Why is the lift so small on water pump ball valves?

Most plans and posts I've looked at typically give 1/32" lift for pumps with ball bearing type valves. Why so little when it's easy to arrange things so the ball is constrained and can be made to naturally fall onto a conical seat? It seems counter-intuitive for a free flow...

When a pump stroke ends, and the ball changes direction, there will be a small backflow. A short ball stroke will minimise this backflow and allow the ball to re-seat as quickly as possible. If feeding a boiler, for example, a quick re-seat would be a good thing to avoid losing boiler pressure (or backflow boiler contents). JD

If you have too much lift the ball has further to drop or be forced back down onto the seat. As to free flow I think if you calculated the flow area between the ball and the valve body above the seat of the clearance in most designs you will find it equal to or greater than the cross sectional area of the tubing internal diameter that feeds the valve.

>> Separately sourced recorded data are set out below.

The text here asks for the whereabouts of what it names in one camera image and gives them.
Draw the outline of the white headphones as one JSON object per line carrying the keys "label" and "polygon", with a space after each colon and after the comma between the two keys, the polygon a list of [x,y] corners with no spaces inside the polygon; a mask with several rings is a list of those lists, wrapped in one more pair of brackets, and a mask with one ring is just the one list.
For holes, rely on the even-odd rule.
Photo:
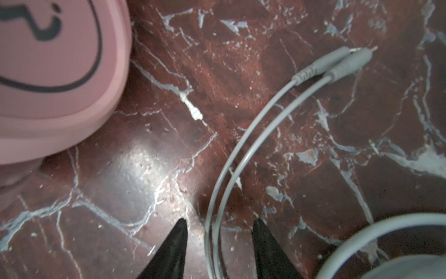
{"label": "white headphones", "polygon": [[[358,253],[371,267],[351,275],[345,268]],[[343,242],[320,268],[318,279],[341,273],[354,279],[443,279],[446,276],[446,215],[410,213],[381,220]]]}

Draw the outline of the pink cat-ear headphones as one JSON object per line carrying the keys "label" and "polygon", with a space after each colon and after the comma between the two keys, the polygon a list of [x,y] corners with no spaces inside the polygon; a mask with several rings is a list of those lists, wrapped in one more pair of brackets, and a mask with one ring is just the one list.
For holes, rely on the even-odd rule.
{"label": "pink cat-ear headphones", "polygon": [[2,209],[112,115],[131,47],[125,1],[1,2]]}

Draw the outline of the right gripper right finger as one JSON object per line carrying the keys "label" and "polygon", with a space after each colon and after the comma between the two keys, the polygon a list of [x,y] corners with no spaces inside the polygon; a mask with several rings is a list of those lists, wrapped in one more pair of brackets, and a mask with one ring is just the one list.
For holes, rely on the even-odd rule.
{"label": "right gripper right finger", "polygon": [[253,223],[252,241],[258,279],[303,279],[261,219]]}

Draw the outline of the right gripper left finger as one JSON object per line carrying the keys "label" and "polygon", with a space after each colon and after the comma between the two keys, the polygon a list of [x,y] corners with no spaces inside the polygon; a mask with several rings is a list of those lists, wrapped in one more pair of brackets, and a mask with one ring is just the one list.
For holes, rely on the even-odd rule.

For full flow the lift need only be the diameter of the seat divided by 4. In your case 1/32" lift would give full flow on a 1/8" seat diameter.

Ah, I see - thanks Bob. And thanks Reg for that handy rule of thumb :D

Reg has it on the money.

As an aside, and I realise this is straying from the original topic, why is a volcano shape conical seat better than a funnel shape which naturally channels the ball to the right place?

Perhaps the thin edge of a conical seat deforms to match the ball more effectively.

Neil

Ive never made or seen a funnel shaped seat - I would imagine the ball would sooner or later get stuck in it! I only ever make perpendicular seats, or flat to you and me. I tried the volcano conical type but any minute off centre turning means it doesnt seat. I used to swear by nitrile balls until one got sucked in!